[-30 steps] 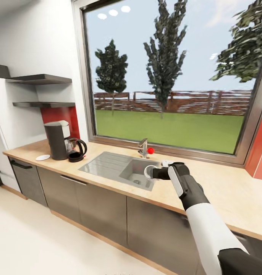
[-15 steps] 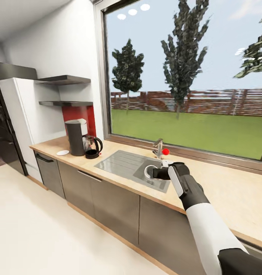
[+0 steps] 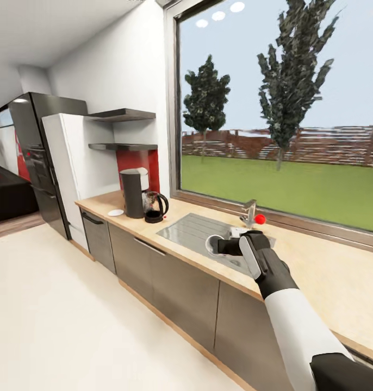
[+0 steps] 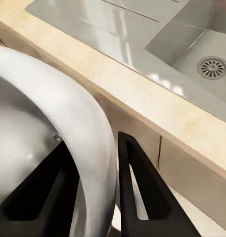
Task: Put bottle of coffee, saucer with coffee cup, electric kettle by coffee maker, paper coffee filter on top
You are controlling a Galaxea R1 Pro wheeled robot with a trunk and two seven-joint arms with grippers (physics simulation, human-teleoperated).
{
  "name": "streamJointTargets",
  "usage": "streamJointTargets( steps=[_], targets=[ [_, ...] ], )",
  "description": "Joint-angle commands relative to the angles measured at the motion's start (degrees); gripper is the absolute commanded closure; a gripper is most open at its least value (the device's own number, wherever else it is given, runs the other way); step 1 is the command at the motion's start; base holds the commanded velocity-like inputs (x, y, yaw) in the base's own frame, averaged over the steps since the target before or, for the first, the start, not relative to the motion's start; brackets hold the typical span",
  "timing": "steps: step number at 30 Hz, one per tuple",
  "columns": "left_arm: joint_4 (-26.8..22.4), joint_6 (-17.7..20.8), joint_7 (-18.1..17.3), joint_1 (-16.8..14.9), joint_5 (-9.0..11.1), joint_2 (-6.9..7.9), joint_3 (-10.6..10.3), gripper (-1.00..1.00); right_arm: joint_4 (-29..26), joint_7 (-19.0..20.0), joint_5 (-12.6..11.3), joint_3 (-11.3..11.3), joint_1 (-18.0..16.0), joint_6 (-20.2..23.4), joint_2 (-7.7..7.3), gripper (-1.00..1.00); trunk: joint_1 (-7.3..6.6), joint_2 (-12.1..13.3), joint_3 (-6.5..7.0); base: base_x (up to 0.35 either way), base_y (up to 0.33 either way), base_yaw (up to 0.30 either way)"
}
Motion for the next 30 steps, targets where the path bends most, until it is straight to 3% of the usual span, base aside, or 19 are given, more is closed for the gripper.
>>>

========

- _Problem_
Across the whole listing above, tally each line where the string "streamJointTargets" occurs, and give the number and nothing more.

- _Exercise response_
2